### ACTION ITEM:
Everything from the line containing "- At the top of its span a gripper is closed" through the last line of the material must be restated word for word, and only that.

________________

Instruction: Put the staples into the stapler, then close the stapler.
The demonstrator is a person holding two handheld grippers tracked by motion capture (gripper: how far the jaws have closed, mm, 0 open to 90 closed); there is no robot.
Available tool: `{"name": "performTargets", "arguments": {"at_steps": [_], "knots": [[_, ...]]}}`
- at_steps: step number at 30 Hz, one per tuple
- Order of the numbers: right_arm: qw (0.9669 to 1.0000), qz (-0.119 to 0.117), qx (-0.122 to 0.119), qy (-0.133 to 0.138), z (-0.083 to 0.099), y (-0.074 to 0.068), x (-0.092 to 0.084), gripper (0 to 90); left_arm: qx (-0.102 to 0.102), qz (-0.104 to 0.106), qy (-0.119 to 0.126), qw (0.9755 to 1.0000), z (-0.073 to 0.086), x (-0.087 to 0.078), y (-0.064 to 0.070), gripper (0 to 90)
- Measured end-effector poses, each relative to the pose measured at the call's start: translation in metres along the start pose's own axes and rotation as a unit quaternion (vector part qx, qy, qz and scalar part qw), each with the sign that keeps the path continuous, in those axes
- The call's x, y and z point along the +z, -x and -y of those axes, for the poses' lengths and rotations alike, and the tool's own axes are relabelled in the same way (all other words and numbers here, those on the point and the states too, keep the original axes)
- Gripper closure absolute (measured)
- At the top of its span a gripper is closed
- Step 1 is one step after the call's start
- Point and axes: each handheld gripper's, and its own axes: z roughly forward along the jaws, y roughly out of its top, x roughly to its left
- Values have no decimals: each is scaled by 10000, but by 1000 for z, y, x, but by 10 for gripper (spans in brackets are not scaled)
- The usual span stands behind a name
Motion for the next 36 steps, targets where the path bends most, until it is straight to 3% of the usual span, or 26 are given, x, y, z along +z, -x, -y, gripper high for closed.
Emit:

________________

### WORKED SOLUTION:
- At the top of its span a gripper is closed
- Step 1 is one step after the call's start
- Point and axes: each handheld gripper's, and its own axes: z roughly forward along the jaws, y roughly out of its top, x roughly to its left
- Values have no decimals: each is scaled by 10000, but by 1000 for z, y, x, but by 10 for gripper (spans in brackets are not scaled)
- The usual span stands behind a name
Motion for the next 36 steps, targets where the path bends most, until it is straight to 3% of the usual span, or 26 are given, x, y, z along +z, -x, -y, gripper high for closed.
Emit:

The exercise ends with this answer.